Elles nous décrivent et nous expliquent ainsi, avec une rigueur implacable – cartes, chiffres et statistiques à l’appui –, les mouvements de la magnétosphère, la dérive des continents, la formation des reliefs, la répartition des populations et le développement des infrastructures marchandes.
Mais c’est là de la géographie en réduction ! Car elles ne retiennent des lieux qui nous entourent – ces lieux vivants, pleins, épais, riches de qualités secondes – que certaines quantités et déterminations formelles, les épinglant sur la grille froide et homogène de la géométrie, où tous les points sont équivalents les uns aux autres. Elles nous en offrent par là même une représentation neutre, objective, dépassionnée, comme ferait un agent du cadastre – au grand bonheur des maîtres du plan et des aménageurs.
Nous attendrions donc en vain qu’elles se révoltent contre ceux qui, dans les laboratoires, les bureaux et les cabinets, œuvrent à adapter le monde, de gré ou de force, aux lois de l’économie – attendu que ces mêmes géographies leur servent bien souvent de motif, de caution ou d’excuse.
Alors c’est toute notre géographie qu’il faudrait revoir.
Ou du moins, il s’agirait d’en réintroduire une quatrième, située en-deçà des trois autres – celle-là même que les esprits conquérants de l’époque s’emploient à refouler, chaque fois qu’ils dissimulent leurs basses œuvres derrière la prétendue neutralité de la démarche scientifique. Cette géographie originelle a pourtant toujours existé, bien avant que ses trois sœurs positives n’aient gagné leurs lettres de noblesse – avant que le monde ait été livré en pâture aux urbanistes, aux promoteurs immobiliers et aux géants du BTP.

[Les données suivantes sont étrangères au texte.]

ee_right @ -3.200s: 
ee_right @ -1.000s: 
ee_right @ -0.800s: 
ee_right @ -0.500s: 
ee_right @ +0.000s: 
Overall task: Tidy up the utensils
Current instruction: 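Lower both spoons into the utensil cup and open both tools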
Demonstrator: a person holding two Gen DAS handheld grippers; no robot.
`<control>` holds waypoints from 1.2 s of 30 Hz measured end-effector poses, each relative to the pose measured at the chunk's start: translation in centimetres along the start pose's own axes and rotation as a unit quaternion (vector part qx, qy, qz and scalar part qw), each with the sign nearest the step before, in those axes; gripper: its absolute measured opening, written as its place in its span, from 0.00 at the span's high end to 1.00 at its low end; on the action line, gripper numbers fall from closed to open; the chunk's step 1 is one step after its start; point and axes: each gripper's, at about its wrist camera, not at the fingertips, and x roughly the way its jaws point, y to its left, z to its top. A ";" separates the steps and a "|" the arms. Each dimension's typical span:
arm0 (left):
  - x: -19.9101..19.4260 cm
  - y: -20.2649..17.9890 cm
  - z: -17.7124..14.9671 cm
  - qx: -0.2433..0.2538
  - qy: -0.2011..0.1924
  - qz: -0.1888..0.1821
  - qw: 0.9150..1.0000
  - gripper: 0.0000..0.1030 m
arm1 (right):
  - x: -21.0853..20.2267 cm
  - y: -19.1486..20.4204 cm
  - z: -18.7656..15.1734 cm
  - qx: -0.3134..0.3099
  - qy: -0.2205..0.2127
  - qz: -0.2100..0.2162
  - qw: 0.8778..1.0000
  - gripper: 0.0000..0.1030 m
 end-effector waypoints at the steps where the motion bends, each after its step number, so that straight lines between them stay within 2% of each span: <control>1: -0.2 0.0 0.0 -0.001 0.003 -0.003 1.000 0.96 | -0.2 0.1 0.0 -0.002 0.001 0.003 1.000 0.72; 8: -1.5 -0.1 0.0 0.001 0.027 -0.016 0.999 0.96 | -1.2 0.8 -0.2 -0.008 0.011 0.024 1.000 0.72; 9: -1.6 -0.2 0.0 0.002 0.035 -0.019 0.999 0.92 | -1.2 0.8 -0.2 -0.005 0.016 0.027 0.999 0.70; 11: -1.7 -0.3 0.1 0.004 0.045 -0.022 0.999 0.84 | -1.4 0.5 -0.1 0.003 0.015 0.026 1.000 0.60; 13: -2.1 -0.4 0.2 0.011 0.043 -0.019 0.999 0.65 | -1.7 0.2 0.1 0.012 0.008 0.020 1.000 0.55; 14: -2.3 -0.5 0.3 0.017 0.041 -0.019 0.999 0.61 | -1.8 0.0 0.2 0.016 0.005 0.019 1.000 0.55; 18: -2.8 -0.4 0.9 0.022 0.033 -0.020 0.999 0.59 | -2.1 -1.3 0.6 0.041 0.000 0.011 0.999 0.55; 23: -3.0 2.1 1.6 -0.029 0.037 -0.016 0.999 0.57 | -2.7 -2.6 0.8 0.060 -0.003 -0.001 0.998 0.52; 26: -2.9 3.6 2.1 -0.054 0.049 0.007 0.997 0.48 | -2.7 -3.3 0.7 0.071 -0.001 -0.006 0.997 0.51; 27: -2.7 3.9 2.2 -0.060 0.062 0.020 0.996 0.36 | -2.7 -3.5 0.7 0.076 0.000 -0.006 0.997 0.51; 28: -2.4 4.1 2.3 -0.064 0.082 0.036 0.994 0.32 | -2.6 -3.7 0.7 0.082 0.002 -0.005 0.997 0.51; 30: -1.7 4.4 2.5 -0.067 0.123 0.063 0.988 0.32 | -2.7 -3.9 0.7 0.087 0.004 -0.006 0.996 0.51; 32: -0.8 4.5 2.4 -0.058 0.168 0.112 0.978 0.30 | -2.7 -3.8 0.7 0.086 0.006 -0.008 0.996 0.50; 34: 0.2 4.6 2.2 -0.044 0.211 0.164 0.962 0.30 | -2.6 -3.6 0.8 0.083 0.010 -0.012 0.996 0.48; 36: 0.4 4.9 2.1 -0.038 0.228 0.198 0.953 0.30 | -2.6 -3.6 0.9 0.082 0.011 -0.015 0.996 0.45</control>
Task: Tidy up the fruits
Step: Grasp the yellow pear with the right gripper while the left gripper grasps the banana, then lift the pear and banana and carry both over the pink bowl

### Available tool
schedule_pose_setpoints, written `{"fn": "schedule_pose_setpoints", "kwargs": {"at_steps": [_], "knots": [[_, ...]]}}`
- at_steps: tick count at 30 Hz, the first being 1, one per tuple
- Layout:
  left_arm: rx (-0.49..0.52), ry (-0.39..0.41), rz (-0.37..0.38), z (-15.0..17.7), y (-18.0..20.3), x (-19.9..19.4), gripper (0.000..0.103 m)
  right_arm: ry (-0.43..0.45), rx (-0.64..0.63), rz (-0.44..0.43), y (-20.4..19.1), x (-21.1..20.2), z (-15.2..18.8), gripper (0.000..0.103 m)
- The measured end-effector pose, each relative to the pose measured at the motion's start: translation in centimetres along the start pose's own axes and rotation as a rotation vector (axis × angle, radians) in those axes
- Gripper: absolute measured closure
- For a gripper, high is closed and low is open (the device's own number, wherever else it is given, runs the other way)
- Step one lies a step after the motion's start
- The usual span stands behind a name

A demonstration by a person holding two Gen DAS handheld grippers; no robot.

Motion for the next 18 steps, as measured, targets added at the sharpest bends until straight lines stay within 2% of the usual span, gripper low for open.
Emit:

Elle a connu beaucoup de noms à travers l’histoire. Récemment encore, certains l’ont baptisée « psychogéographie », « géophilosophie » ou « géopoétique ». Pour notre part, nous avons voulu l’appeler simplement « géographie imaginaire ».
Car la description et la compréhension de ce qui se passe à la surface de notre petit asile planétaire ne peuvent pas être séparées de toutes les histoires qui y circulent et la traversent – des récits, des mythes, des légendes qui en pénètrent et en informent la chair même, partout peuplée de fantômes et de spectres. Il n’est pas de monde en effet qui ne soit tissé de signes, de gestes, d’échos, de chants, de liens, d’énigmes, de rêves, d’usages et de désirs – dont les géographies positives pourtant ne disent rien, préférant remiser l’imagination dans les placards de la fantaisie et du non-sens. Hormis que l’imagination n’est pas du tout coupée du réel, bien au contraire ; elle est en prise directe avec lui : elle l’informe, elle le sculpte, elle le modèle, au même titre que toutes les forces de la physique du globe – et peut-être avant elles.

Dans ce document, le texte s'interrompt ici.